Ex-Freund der Mutter angeklagt Beeinträchtigtes Kleinkind totgeschüttelt? Gericht entscheidet
In Sindelfingen soll ein Erwachsener einen beeinträchtigten Fünfjährigen zu Tode geschüttelt haben. Am Landgericht Stuttgart wird nun ein Urteil erwartet.
Nach dem gewaltsamen Tod eines Fünfjährigen muss das Landgericht in Stuttgart entscheiden, ob der Ex-Freund der Mutter das behinderte Kind zu Tode geschüttelt haben könnte. Mit einem Urteil wird am heutigen Montagvormittag ab 11 Uhr gerechnet.

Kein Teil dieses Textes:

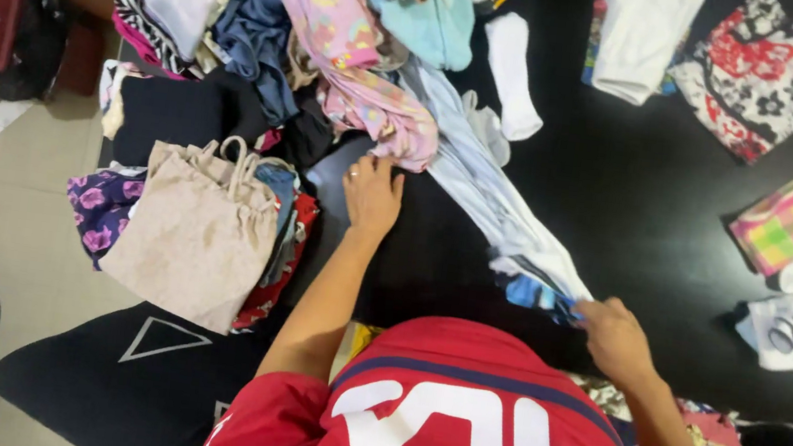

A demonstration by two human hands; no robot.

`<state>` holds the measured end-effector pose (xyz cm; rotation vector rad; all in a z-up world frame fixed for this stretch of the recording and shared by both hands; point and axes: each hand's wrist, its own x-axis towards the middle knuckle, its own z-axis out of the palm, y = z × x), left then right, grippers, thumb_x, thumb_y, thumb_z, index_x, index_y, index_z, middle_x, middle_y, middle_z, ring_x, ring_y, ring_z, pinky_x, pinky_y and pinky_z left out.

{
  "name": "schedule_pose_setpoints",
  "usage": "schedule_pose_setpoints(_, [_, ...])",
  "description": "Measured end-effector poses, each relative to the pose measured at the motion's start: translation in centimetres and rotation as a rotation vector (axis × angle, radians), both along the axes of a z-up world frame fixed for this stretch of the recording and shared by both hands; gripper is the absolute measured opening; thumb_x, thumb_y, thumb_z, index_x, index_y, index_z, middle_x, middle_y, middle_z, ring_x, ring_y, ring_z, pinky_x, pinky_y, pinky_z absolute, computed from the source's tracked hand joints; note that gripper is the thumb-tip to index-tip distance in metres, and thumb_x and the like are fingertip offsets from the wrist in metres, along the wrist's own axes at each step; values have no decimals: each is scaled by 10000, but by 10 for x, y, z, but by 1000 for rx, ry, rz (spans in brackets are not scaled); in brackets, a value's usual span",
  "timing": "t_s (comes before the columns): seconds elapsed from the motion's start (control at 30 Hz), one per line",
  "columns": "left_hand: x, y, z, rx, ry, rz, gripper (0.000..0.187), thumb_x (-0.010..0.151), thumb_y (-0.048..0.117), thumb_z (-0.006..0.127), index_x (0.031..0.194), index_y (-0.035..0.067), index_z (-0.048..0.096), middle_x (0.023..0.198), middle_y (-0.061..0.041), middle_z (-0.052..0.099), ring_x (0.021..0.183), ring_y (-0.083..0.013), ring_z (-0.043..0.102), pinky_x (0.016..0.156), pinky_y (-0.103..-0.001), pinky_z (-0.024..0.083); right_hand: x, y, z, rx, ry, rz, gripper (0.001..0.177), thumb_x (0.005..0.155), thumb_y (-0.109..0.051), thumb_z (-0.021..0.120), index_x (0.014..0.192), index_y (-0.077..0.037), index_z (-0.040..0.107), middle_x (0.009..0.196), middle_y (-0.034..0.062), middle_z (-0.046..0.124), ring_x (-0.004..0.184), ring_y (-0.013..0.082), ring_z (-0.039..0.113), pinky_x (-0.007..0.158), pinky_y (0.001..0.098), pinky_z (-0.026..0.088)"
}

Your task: Folding various items of clothing including shirts, shorts, and a bra on a table.

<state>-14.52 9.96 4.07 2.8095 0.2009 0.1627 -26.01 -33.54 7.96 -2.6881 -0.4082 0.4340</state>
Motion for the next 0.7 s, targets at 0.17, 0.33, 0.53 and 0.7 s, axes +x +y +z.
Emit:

Der wegen Totschlags angeklagte Mann soll den Jungen laut Staatsanwaltschaft im Sommer 2020 in Sindelfingen durch heftiges Schütteln umgebracht haben, während er eigentlich auf ihn und den kleinen Bruder aufpassen sollte. Vier Tage nach jenem Nachmittag im Juli 2020 war das Kind an den Folgen eines Hirnschadens gestorben.
Schütteltod in Sindelfingen: Angeklagte bestreitet Kaltherzigkeit
"Das Kind konnte kaum sehen, nicht sprechen und sich nur stark eingeschränkt auf dem Rücken robbend fortbewegen", erläuterte der Staatsanwalt in der Verhandlung. Über den Angeklagten sagte er: "Bedenken oder Mitleid mit dem Kind hatte er nicht." Auch habe der Mann die Gefahr gekannt, denn bereits vor vier Jahren habe es einen ähnlichen Vorfall gegeben. Ermittlungen waren danach aber eingestellt worden, weil niemandem eine Tat zugeordnet werden konnte.
Der Angeklagte hat die neuen Vorwürfe allerdings bestritten. Der Junge sei ihm sehr ans Herz gewachsen und wie ein eigener Sohn für ihn gewesen, hatte er ausgesagt.
Deutschland: Schütteltode keine Seltenheit
Ein Schütteltod wie bei dem Jungen aus Sindelfingen ist in Deutschland alles andere als ein Einzelfall. Immer wieder müssen sich Strafkammern mit den oft tödlichen Folgen starken Schüttelns auseinandersetzen – sehr oft müssen die Verantwortlichen für viele Jahre ins Gefängnis. Nicht selten verlieren Eltern die Nerven und schütteln ihr Baby oder Kleinkind heftig, wenn es zum Beispiel anhaltend schreit.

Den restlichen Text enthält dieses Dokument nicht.